TASK DETAILS | Answer with nothing except the number of lines in the listing that include the word "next".
::: DATA PROVIDED
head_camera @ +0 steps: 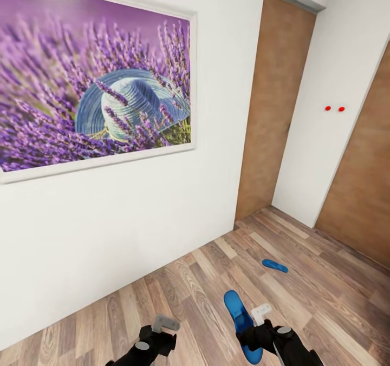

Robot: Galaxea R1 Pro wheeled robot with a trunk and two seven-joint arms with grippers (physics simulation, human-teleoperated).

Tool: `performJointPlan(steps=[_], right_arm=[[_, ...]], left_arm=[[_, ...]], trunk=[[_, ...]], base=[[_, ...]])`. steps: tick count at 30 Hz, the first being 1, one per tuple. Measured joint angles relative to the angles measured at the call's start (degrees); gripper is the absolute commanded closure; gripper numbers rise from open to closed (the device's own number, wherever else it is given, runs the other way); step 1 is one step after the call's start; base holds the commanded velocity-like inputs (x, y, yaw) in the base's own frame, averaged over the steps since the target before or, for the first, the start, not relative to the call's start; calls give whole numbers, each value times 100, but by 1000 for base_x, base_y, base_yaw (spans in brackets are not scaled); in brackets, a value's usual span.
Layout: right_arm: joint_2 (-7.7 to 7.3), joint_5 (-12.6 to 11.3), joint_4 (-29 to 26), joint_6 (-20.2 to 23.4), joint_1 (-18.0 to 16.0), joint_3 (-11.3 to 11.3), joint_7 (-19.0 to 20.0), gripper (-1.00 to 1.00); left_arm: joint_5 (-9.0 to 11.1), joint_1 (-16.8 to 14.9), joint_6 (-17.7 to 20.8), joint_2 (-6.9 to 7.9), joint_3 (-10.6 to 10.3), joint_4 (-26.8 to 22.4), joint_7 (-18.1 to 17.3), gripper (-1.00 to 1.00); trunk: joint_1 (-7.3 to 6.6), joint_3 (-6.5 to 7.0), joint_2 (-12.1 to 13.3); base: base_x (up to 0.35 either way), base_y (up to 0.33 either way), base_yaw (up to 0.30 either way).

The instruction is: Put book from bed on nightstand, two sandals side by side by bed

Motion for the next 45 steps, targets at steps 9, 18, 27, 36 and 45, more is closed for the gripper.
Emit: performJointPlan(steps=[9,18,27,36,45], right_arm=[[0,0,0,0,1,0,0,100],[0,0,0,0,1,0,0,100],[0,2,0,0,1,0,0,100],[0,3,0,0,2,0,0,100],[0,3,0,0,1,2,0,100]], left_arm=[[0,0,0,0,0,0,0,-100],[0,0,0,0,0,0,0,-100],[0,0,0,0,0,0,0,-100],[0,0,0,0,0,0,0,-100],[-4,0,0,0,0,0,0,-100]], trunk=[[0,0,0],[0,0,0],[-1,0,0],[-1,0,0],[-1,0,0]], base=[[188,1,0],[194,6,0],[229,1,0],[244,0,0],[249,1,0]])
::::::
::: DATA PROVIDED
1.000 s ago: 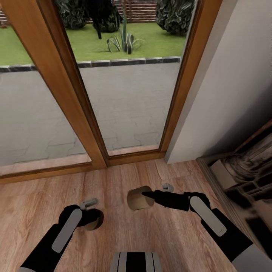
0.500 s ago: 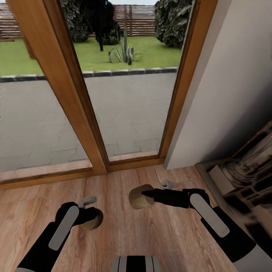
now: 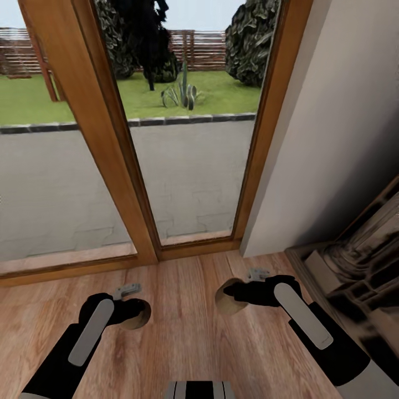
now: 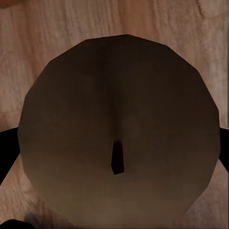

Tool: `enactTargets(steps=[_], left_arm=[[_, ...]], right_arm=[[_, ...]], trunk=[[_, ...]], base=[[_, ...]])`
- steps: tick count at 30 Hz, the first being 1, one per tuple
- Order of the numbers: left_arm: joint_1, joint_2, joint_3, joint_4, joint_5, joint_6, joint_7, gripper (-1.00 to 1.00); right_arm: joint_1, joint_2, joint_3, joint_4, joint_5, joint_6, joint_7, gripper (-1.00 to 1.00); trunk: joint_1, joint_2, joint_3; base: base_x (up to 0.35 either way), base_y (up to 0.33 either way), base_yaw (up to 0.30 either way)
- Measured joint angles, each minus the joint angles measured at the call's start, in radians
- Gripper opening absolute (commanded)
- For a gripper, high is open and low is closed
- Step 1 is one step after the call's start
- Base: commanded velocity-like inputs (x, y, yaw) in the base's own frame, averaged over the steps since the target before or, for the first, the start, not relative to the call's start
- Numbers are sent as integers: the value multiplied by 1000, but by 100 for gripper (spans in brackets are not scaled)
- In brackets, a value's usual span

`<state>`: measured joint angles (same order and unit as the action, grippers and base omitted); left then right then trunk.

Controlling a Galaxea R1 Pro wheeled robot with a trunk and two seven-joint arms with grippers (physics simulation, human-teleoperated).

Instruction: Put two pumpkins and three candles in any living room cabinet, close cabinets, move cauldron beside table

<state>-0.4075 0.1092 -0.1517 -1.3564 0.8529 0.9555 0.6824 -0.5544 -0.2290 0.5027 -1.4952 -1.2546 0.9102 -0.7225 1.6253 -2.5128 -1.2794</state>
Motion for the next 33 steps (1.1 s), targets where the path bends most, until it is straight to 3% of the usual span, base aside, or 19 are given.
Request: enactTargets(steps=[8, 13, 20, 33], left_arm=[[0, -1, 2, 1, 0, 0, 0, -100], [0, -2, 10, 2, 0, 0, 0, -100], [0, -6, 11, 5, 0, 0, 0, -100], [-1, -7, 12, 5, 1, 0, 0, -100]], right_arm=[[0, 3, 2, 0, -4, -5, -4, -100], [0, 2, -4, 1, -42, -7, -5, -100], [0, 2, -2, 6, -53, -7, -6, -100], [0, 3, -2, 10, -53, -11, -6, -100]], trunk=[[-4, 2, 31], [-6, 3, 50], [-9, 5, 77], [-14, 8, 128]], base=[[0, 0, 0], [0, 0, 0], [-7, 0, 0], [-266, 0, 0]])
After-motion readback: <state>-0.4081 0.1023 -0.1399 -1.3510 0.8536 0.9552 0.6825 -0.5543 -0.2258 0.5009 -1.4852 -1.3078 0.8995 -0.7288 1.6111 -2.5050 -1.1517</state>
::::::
RESPONSE TO THIS EXERCISE | 2